An Interpretable Multimodality Deep Learning Model for Prognostic Prediction and Risk Stratification In Stage III-IVA Squamous Cervical Cancer Using 18f-FDG PET/CT
Abstract
Purpose
High-risk locally advanced cervical cancer (HR-LACC) remains challenging due to its heterogeneous prognosis and high recurrence rates, underscoring the need for precise and personalized treatment strategies. This study aims to develop and validate an interpretable multimodal prognostic model by integrating deep learning-based radiomic features (DLR) from 18F-FDG PET/CT, traditional handcrafted radiomic features (HCR), and clinical data to predict progression-free survival (PFS) in HR-LACC patients undergoing concurrent chemoradiotherapy (CCRT).
Methods
This retrospective study involved 195 HR-LACC patients from two institutions.
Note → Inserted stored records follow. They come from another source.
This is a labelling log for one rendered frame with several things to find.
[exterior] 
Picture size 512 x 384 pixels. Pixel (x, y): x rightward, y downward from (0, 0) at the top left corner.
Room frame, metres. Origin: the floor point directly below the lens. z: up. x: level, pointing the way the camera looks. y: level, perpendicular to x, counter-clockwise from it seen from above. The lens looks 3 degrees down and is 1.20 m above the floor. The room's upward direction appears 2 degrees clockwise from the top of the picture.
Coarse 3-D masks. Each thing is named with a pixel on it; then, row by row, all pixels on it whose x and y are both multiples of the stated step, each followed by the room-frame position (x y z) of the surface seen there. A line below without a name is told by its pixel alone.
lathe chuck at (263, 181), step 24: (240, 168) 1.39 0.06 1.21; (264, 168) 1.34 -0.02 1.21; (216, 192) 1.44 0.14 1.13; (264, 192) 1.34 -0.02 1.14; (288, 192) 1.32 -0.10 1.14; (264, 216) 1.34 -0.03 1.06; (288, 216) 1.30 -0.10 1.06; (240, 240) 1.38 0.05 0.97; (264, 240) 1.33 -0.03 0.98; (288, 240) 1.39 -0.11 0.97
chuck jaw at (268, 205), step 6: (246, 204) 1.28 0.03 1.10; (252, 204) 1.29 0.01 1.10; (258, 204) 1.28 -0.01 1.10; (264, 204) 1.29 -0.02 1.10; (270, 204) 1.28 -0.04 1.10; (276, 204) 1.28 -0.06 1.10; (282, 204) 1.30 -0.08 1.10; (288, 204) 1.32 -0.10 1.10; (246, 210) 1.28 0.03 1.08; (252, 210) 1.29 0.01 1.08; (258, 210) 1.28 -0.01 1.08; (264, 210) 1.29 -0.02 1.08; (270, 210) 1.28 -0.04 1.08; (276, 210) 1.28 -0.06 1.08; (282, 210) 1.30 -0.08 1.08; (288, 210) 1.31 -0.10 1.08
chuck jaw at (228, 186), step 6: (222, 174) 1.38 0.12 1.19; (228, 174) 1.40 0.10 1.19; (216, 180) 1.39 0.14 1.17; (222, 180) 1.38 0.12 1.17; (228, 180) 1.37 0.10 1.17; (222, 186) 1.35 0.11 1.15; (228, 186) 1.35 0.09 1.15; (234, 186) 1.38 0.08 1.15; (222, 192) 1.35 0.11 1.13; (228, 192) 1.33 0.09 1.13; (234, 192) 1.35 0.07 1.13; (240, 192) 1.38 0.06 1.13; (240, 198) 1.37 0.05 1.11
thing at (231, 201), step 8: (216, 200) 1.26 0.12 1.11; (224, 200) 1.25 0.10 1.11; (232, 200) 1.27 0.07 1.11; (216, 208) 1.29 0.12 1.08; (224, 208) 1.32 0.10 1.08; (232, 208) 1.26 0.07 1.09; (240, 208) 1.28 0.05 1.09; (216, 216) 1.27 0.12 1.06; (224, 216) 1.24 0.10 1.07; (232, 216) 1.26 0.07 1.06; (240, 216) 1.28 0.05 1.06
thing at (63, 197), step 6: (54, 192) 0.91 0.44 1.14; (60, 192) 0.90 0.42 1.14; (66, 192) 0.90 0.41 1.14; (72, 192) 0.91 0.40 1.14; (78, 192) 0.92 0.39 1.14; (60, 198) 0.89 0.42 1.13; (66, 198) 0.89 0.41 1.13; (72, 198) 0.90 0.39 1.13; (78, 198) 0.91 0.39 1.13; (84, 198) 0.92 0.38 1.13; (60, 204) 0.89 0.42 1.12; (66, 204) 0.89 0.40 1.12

Clinical, HCR, and DLR features were extracted from pre-treatment 18F-FDG PET/CT scans. A UNet3D model was used for tumor segmentation, and LASSO regression was applied for feature selection. Multimodal fusion of clinical, HCR, and DLR features was employed to construct a Random Forest (RF) model for 3-year PFS prediction. Model performance was evaluated using AUC, C-index, and Kaplan-Meier survival analysis, with external validation using an independent cohort. Finally, the SHAP method was employed to quantify the contributions of the Clinical, HCR, and DLR features in the model's predictions, providing explanations for both global and local conditions.
Results
The final multimodality model, COMB-Rad, integrating clinical, HCR, and DLR features, demonstrated excellent performance with an AUC of 0.844 ± 0.028 and a C-index of 0.759 in the internal validation cohort. The model effectively stratified patients into high- and low-risk groups, with significant differences in 3-year PFS (9.0% vs. 81.3%, p < 0.0001). The external validation cohort showed consistent results, highlighting the model's robust generalizability.
Conclusion
The multimodality prognostic model COMB-Rad provides an effective tool for risk stratification in HR-LACC patients. It demonstrates stable risk-stratification capabilities in multi-center validation, providing high-precision support for personalized treatment strategies and improved clinical decision-making.